## Exercise goal
Determine how many lines of the data include the word "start", and write only that number.

## Supplied material
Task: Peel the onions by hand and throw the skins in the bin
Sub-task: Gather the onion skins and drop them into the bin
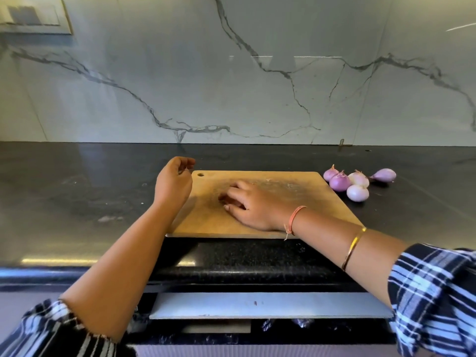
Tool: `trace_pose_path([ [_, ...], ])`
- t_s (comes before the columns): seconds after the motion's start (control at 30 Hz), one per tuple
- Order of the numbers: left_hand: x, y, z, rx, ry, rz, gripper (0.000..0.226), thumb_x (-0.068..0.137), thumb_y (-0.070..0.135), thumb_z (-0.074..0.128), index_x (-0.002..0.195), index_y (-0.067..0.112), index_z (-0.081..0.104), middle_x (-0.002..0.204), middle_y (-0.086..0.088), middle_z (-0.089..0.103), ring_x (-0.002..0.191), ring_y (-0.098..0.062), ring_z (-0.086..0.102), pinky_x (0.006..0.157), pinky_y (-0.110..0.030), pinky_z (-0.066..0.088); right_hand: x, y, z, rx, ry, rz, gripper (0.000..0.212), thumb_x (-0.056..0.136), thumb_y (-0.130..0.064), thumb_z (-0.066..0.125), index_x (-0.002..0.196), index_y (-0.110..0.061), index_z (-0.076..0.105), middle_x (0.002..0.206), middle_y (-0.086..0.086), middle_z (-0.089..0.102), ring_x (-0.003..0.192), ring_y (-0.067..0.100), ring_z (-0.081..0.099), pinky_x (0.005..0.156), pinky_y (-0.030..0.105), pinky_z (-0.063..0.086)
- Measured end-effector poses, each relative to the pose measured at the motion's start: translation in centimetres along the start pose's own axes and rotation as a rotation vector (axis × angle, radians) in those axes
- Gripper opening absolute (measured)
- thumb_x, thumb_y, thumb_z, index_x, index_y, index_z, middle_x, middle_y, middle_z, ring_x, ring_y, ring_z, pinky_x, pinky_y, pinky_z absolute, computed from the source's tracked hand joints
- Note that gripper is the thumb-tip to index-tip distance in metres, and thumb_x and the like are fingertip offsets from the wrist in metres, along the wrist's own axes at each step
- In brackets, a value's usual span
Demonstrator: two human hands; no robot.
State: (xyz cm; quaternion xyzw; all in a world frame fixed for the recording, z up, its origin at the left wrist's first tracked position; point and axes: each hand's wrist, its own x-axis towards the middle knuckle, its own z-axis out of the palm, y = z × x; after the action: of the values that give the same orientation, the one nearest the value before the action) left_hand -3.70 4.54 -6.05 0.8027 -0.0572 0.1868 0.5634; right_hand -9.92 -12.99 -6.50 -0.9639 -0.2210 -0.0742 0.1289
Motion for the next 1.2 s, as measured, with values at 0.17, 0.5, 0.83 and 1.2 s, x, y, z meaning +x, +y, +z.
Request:
trace_pose_path([
  [0.17,-0.5,0.4,-0.1,-0.077,0.018,-0.027,0.028,0.095,0.002,0.043,0.113,0.015,0.060,0.106,0.004,0.060,0.099,-0.012,0.057,0.093,-0.038,0.051,-0.5,1.0,0.0,-0.047,0.176,0.115,0.019,0.098,-0.017,0.041,0.102,-0.006,0.057,0.097,0.004,0.044,0.076,0.016,0.041,0.058,0.025,0.027],
  [0.5,-2.6,3.9,3.1,-0.700,-0.010,-0.393,0.021,0.097,0.002,0.041,0.099,0.013,0.059,0.098,-0.005,0.060,0.087,-0.015,0.057,0.087,-0.029,0.051,0.5,2.7,-1.3,0.440,0.459,0.540,0.023,0.083,-0.001,0.042,0.063,-0.001,0.053,0.072,0.019,0.062,0.058,0.023,0.049,0.052,0.029,0.035],
  [0.83,-5.3,6.9,6.8,-1.432,-0.135,-0.713,0.033,0.101,0.032,0.037,0.082,0.013,0.057,0.066,-0.004,0.060,0.063,-0.015,0.059,0.063,-0.024,0.050,4.3,-3.5,-2.8,0.970,0.668,0.558,0.023,0.078,-0.001,0.042,0.070,-0.009,0.062,0.062,0.005,0.061,0.053,0.020,0.055,0.048,0.022,0.039],
  [1.2,-4.8,5.7,6.2,-1.498,-0.130,-0.693,0.033,0.100,0.023,0.032,0.105,0.009,0.061,0.095,-0.009,0.065,0.092,-0.023,0.062,0.086,-0.030,0.049,3.1,-5.4,-1.5,0.840,0.680,0.399,0.012,0.093,-0.019,0.051,0.099,-0.018,0.061,0.103,0.001,0.065,0.093,0.015,0.059,0.081,0.028,0.049],
])
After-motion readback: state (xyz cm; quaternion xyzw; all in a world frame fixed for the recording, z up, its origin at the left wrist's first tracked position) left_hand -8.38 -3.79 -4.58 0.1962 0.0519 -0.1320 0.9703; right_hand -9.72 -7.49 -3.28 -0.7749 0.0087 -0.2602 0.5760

## Result for this task
2